何名かの利用者さんが皮細工の工程を終わりそうなので、次は織物に挑戦してもらうことになりそうです。
ということで、木工用の計測器より先に、織物に使用する道具の計測器化を急いで作らなくてならなくなりました。
織物に使用する道具の一つに「すくい板」というのがあり、織物を行う際に多用するので、「すくい板」を優先的に計測器化することにしました。
すくい板の動きを計測するセンサーには加速度計を使用しています。
ある一定の角度に傾けるとLEDが点灯するように設計してあるので、信号出力の確認ができます。
センサーを取り付けたすくい板と実際の動作は以下の通りです。
金沢大学の故 関 昌家先生は、うつ病の患者さんの中には織物の様な単調な動作を繰り返す作業では動きが止まり、手順が分からなくなるということを言っていました。
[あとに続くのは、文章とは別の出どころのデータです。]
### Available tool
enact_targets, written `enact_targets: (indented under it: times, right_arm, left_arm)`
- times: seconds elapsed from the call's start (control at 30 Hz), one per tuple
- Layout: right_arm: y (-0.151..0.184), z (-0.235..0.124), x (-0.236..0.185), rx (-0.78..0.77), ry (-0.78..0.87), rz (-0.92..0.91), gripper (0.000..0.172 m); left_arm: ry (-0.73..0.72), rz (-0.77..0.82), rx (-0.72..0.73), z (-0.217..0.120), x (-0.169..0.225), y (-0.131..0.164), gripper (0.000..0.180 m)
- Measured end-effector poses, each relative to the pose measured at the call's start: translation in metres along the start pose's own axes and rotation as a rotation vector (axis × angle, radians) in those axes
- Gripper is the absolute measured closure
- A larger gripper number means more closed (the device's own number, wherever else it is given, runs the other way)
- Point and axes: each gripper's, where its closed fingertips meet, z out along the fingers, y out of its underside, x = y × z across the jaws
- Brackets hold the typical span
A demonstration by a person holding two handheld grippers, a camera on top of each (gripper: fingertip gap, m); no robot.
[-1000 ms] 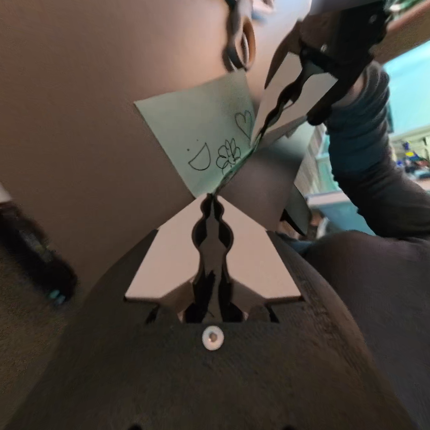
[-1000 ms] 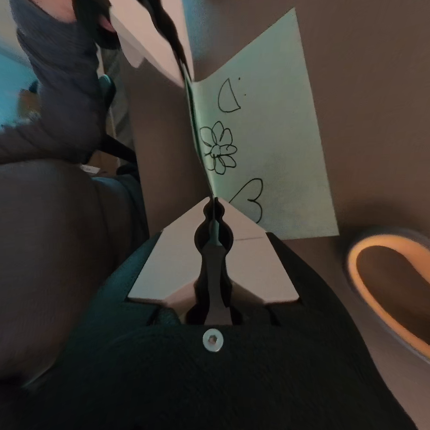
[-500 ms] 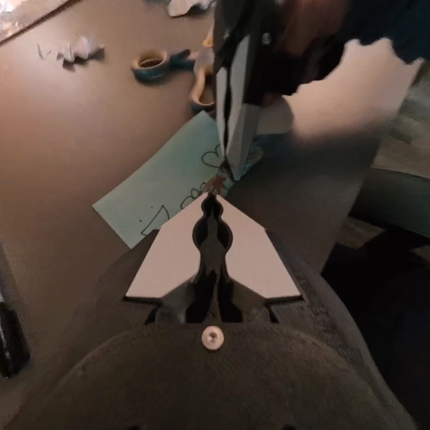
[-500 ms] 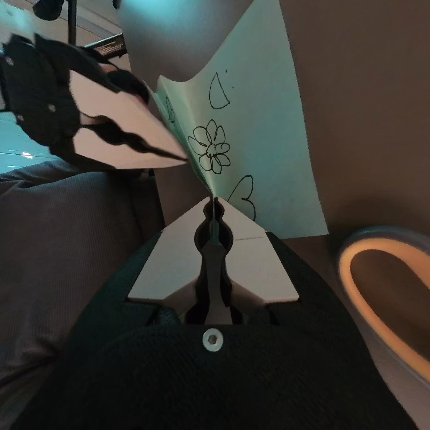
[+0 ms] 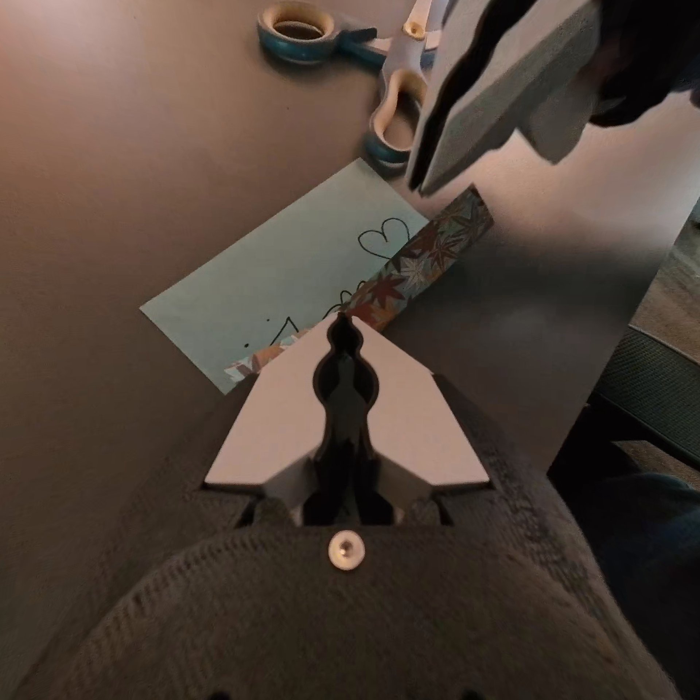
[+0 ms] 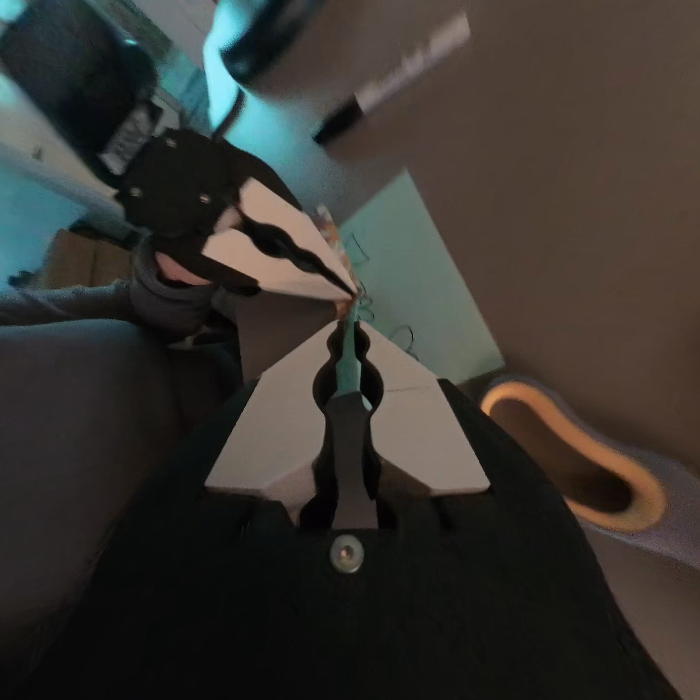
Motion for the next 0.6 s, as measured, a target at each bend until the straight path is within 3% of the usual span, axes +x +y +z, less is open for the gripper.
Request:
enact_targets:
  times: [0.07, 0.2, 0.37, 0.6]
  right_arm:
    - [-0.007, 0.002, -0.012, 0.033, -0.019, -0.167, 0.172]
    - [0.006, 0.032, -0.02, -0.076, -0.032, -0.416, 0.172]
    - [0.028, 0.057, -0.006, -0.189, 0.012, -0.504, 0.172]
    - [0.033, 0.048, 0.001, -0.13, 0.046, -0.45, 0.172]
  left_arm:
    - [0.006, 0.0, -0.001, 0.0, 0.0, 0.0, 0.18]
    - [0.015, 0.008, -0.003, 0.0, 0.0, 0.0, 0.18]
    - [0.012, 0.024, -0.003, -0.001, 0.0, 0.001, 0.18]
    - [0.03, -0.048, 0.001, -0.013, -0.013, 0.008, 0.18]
患者さんに動きが止まっていたことを指摘しても全然覚えていなかったそうです。
また、以前まで当施設を利用されていたうつ病の方は既に社会復帰をされたので、上記のように何かの最中に動きが止まってしまうということは確認できませんでした。
しかし、神経性疼痛のようなものがあり、皮細工に集中している間は痛みを忘れることができたと言っていました。
もの作りの課題の性質によっては、行動に与える影響も見れる変化も違うのかもしれません。
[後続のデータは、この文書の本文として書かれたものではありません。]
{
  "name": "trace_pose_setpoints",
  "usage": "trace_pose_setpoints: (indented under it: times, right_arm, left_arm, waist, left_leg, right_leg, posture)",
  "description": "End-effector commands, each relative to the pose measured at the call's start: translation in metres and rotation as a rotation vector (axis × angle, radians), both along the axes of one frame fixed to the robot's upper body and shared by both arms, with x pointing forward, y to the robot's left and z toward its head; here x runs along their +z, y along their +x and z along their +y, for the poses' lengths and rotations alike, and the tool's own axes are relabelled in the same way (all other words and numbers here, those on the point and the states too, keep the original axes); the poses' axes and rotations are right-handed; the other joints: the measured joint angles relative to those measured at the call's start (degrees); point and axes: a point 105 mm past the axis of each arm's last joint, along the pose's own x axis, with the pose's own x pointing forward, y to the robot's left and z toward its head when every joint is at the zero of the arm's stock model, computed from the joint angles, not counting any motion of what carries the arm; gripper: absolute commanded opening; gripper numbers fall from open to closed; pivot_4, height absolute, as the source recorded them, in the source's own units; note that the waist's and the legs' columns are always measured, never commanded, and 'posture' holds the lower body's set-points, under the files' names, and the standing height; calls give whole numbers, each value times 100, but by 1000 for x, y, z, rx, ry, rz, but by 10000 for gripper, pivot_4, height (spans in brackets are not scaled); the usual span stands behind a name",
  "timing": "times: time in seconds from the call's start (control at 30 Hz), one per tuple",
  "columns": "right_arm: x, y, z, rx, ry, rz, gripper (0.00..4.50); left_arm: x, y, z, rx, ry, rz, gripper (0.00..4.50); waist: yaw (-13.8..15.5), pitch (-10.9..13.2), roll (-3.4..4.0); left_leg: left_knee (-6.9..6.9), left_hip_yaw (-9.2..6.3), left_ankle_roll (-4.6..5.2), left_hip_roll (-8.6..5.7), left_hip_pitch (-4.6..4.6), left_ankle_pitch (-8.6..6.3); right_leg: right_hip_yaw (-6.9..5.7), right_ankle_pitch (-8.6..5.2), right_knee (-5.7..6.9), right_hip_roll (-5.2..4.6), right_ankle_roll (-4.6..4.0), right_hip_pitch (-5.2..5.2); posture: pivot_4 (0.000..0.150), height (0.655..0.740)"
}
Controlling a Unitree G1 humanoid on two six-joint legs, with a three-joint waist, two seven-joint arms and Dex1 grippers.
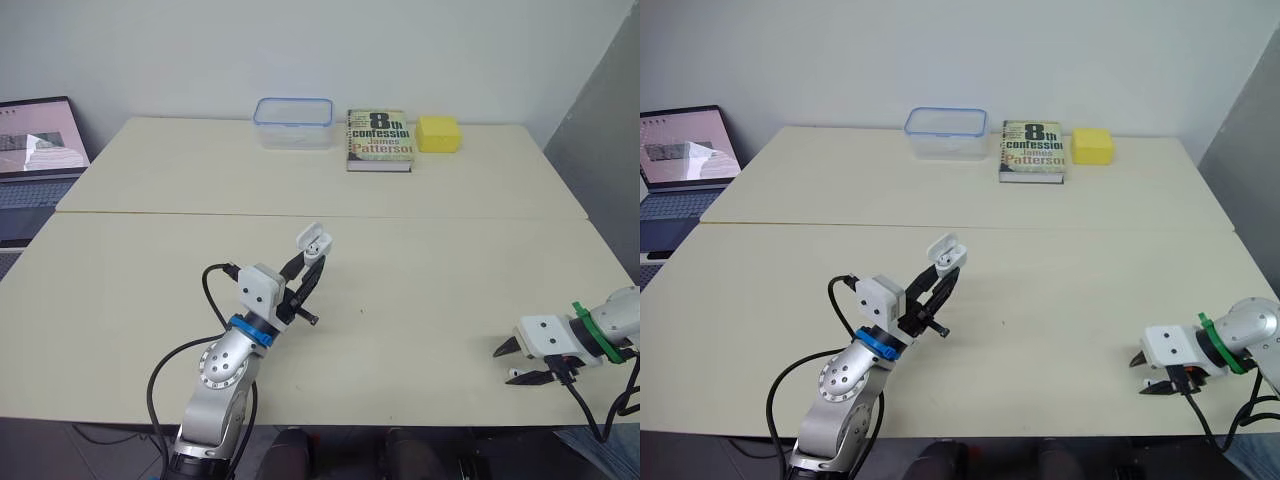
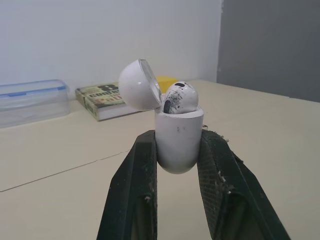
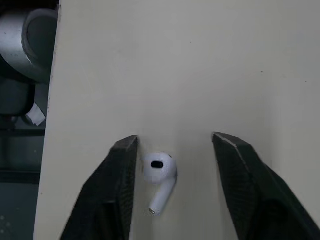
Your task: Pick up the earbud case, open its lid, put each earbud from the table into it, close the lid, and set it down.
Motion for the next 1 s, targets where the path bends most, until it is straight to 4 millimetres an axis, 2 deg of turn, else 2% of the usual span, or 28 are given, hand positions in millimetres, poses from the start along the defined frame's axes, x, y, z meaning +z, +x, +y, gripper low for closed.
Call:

統合失調症の患者さんは、織物では必要以上に強く織る、あるいは緩く織るので、出来上がった作品がいびつになることが多いです。
また、皮細工では刻印を打つ力が強すぎて革に穴を空けてしまったり、その逆で打つ力が弱すぎて跡がつかない場合があります。
現在、木槌の衝撃を計測しており、当施設を利用されている統合失調症の方はだいぶ力加減ができるようになってきています。
この方が織物に移行した場合、力加減が上手くできるかどうかが重要になるかもしれません。
もの作りを計測することで、精神病ともの作りがどのように相互作用するのか数量化できれば良いのですが…。